**WHAT IS BEING ASKED:** Produce a perfect copy of the listing, matching each line.

**DATA:**
::::::::::

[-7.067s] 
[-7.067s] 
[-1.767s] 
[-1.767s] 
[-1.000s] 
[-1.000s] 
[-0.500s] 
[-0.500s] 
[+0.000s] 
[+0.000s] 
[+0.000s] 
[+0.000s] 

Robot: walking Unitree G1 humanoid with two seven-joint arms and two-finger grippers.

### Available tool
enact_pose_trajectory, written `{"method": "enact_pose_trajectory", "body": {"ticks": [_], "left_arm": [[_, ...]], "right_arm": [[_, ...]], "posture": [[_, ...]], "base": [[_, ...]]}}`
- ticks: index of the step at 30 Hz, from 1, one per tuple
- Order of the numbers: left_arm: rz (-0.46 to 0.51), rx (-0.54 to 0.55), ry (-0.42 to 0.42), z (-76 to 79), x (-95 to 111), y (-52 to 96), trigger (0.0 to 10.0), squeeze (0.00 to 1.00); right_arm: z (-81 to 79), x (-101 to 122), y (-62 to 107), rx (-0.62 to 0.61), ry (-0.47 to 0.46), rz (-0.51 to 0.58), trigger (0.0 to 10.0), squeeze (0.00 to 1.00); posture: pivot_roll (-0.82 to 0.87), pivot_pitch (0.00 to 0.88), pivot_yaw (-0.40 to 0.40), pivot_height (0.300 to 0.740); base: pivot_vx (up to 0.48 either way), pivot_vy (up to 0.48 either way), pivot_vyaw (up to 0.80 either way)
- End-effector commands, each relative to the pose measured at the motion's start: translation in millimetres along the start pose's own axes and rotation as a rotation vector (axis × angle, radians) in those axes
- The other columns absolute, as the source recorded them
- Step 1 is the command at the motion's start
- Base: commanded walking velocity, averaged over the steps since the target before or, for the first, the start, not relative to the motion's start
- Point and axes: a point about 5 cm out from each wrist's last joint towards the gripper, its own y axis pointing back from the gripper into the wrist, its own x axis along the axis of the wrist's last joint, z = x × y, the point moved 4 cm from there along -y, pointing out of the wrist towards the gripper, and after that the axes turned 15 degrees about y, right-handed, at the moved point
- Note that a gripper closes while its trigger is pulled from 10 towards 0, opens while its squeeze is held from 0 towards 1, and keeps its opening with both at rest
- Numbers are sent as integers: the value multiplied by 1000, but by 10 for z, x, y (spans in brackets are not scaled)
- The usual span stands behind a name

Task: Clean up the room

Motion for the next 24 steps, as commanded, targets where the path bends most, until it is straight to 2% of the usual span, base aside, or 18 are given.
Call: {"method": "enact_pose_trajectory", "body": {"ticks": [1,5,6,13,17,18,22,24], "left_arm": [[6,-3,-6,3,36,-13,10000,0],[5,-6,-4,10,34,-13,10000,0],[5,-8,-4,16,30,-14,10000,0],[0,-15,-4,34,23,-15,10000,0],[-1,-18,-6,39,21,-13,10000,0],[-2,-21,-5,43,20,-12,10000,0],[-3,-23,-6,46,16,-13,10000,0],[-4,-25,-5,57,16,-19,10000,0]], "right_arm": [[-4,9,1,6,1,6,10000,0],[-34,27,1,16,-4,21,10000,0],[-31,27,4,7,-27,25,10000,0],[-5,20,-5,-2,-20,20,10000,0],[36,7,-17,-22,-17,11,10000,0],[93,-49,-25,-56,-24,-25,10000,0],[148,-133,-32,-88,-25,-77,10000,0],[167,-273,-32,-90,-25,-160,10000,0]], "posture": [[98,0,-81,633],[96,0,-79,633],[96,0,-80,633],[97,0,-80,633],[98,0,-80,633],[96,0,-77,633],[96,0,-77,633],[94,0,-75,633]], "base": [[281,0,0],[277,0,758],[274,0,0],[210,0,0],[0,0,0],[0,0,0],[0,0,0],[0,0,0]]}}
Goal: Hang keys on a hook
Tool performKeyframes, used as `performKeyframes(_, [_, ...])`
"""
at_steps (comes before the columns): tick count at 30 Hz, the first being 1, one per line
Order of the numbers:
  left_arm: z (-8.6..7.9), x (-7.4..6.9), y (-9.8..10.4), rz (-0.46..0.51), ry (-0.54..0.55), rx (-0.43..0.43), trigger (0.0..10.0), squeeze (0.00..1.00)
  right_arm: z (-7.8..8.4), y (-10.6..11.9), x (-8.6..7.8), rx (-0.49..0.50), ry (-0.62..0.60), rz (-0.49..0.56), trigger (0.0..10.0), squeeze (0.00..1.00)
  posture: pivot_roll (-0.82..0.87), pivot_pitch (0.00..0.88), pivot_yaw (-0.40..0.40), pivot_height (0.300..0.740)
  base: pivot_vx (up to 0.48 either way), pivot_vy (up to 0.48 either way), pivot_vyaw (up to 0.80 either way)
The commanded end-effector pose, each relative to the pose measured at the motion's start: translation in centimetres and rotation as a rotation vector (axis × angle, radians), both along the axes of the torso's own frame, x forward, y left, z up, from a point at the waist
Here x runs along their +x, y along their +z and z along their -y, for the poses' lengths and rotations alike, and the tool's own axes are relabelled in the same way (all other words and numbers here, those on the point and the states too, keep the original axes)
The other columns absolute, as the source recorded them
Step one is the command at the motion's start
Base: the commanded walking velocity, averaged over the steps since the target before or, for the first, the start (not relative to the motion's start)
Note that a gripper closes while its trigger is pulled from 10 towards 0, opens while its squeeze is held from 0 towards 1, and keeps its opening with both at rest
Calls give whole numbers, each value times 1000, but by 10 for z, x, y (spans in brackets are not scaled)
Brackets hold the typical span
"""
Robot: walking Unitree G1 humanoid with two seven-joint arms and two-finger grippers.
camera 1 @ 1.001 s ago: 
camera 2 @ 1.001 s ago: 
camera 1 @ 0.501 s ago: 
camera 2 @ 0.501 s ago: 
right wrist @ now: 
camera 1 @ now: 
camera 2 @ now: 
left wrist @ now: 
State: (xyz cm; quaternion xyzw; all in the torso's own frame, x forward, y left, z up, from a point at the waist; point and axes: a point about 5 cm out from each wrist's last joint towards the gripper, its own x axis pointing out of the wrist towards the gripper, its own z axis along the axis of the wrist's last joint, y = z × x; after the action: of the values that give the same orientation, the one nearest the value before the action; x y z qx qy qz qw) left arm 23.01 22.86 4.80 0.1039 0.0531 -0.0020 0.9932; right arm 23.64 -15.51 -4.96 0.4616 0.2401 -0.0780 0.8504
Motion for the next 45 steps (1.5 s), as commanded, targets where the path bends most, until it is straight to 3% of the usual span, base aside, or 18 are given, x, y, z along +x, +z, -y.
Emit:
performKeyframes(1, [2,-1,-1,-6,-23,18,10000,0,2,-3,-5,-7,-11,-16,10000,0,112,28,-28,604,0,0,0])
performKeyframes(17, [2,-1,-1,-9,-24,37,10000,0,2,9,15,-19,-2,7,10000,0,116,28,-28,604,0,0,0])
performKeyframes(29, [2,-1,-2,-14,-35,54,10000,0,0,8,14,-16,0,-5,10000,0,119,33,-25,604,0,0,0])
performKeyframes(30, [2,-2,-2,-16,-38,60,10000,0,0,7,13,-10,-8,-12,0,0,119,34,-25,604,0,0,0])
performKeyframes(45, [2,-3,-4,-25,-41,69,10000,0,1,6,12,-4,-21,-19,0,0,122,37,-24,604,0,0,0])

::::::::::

**FINISHED TASK:**
[-7.067s] 
[-7.067s] 
[-1.767s] 
[-1.767s] 
[-1.000s] 
[-1.000s] 
[-0.500s] 
[-0.500s] 
[+0.000s] 
[+0.000s] 
[+0.000s] 
[+0.000s] 

Robot: walking Unitree G1 humanoid with two seven-joint arms and two-finger grippers.

### Available tool
enact_pose_trajectory, written `{"method": "enact_pose_trajectory", "body": {"ticks": [_], "left_arm": [[_, ...]], "right_arm": [[_, ...]], "posture": [[_, ...]], "base": [[_, ...]]}}`
- ticks: index of the step at 30 Hz, from 1, one per tuple
- Order of the numbers: left_arm: rz (-0.46 to 0.51), rx (-0.54 to 0.55), ry (-0.42 to 0.42), z (-76 to 79), x (-95 to 111), y (-52 to 96), trigger (0.0 to 10.0), squeeze (0.00 to 1.00); right_arm: z (-81 to 79), x (-101 to 122), y (-62 to 107), rx (-0.62 to 0.61), ry (-0.47 to 0.46), rz (-0.51 to 0.58), trigger (0.0 to 10.0), squeeze (0.00 to 1.00); posture: pivot_roll (-0.82 to 0.87), pivot_pitch (0.00 to 0.88), pivot_yaw (-0.40 to 0.40), pivot_height (0.300 to 0.740); base: pivot_vx (up to 0.48 either way), pivot_vy (up to 0.48 either way), pivot_vyaw (up to 0.80 either way)
- End-effector commands, each relative to the pose measured at the motion's start: translation in millimetres along the start pose's own axes and rotation as a rotation vector (axis × angle, radians) in those axes
- The other columns absolute, as the source recorded them
- Step 1 is the command at the motion's start
- Base: commanded walking velocity, averaged over the steps since the target before or, for the first, the start, not relative to the motion's start
- Point and axes: a point about 5 cm out from each wrist's last joint towards the gripper, its own y axis pointing back from the gripper into the wrist, its own x axis along the axis of the wrist's last joint, z = x × y, the point moved 4 cm from there along -y, pointing out of the wrist towards the gripper, and after that the axes turned 15 degrees about y, right-handed, at the moved point
- Note that a gripper closes while its trigger is pulled from 10 towards 0, opens while its squeeze is held from 0 towards 1, and keeps its opening with both at rest
- Numbers are sent as integers: the value multiplied by 1000, but by 10 for z, x, y (spans in brackets are not scaled)
- The usual span stands behind a name

Task: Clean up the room

Motion for the next 24 steps, as commanded, targets where the path bends most, until it is straight to 2% of the usual span, base aside, or 18 are given.
Call: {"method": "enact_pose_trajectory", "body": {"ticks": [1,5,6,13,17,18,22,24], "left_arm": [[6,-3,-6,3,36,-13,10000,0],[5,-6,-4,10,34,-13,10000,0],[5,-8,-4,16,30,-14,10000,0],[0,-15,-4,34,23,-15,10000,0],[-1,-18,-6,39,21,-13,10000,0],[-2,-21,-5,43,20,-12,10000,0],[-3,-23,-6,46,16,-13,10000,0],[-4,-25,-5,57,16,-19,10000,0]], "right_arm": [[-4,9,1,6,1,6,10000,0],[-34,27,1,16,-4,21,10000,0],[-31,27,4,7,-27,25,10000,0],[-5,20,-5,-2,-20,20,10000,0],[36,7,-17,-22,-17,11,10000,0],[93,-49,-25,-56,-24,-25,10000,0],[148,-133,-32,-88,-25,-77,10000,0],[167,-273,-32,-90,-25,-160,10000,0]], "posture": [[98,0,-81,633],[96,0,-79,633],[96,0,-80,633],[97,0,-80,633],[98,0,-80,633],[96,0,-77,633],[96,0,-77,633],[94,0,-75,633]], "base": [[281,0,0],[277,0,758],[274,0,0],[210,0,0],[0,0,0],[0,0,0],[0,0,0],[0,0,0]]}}
Goal: Hang keys on a hook
Tool performKeyframes, used as `performKeyframes(_, [_, ...])`
"""
at_steps (comes before the columns): tick count at 30 Hz, the first being 1, one per line
Order of the numbers:
  left_arm: z (-8.6..7.9), x (-7.4..6.9), y (-9.8..10.4), rz (-0.46..0.51), ry (-0.54..0.55), rx (-0.43..0.43), trigger (0.0..10.0), squeeze (0.00..1.00)
  right_arm: z (-7.8..8.4), y (-10.6..11.9), x (-8.6..7.8), rx (-0.49..0.50), ry (-0.62..0.60), rz (-0.49..0.56), trigger (0.0..10.0), squeeze (0.00..1.00)
  posture: pivot_roll (-0.82..0.87), pivot_pitch (0.00..0.88), pivot_yaw (-0.40..0.40), pivot_height (0.300..0.740)
  base: pivot_vx (up to 0.48 either way), pivot_vy (up to 0.48 either way), pivot_vyaw (up to 0.80 either way)
The commanded end-effector pose, each relative to the pose measured at the motion's start: translation in centimetres and rotation as a rotation vector (axis × angle, radians), both along the axes of the torso's own frame, x forward, y left, z up, from a point at the waist
Here x runs along their +x, y along their +z and z along their -y, for the poses' lengths and rotations alike, and the tool's own axes are relabelled in the same way (all other words and numbers here, those on the point and the states too, keep the original axes)
The other columns absolute, as the source recorded them
Step one is the command at the motion's start
Base: the commanded walking velocity, averaged over the steps since the target before or, for the first, the start (not relative to the motion's start)
Note that a gripper closes while its trigger is pulled from 10 towards 0, opens while its squeeze is held from 0 towards 1, and keeps its opening with both at rest
Calls give whole numbers, each value times 1000, but by 10 for z, x, y (spans in brackets are not scaled)
Brackets hold the typical span
"""
Robot: walking Unitree G1 humanoid with two seven-joint arms and two-finger grippers.
camera 1 @ 1.001 s ago: 
camera 2 @ 1.001 s ago: 
camera 1 @ 0.501 s ago: 
camera 2 @ 0.501 s ago: 
right wrist @ now: 
camera 1 @ now: 
camera 2 @ now: 
left wrist @ now: 
State: (xyz cm; quaternion xyzw; all in the torso's own frame, x forward, y left, z up, from a point at the waist; point and axes: a point about 5 cm out from each wrist's last joint towards the gripper, its own x axis pointing out of the wrist towards the gripper, its own z axis along the axis of the wrist's last joint, y = z × x; after the action: of the values that give the same orientation, the one nearest the value before the action; x y z qx qy qz qw) left arm 23.01 22.86 4.80 0.1039 0.0531 -0.0020 0.9932; right arm 23.64 -15.51 -4.96 0.4616 0.2401 -0.0780 0.8504
Motion for the next 45 steps (1.5 s), as commanded, targets where the path bends most, until it is straight to 3% of the usual span, base aside, or 18 are given, x, y, z along +x, +z, -y.
Emit:
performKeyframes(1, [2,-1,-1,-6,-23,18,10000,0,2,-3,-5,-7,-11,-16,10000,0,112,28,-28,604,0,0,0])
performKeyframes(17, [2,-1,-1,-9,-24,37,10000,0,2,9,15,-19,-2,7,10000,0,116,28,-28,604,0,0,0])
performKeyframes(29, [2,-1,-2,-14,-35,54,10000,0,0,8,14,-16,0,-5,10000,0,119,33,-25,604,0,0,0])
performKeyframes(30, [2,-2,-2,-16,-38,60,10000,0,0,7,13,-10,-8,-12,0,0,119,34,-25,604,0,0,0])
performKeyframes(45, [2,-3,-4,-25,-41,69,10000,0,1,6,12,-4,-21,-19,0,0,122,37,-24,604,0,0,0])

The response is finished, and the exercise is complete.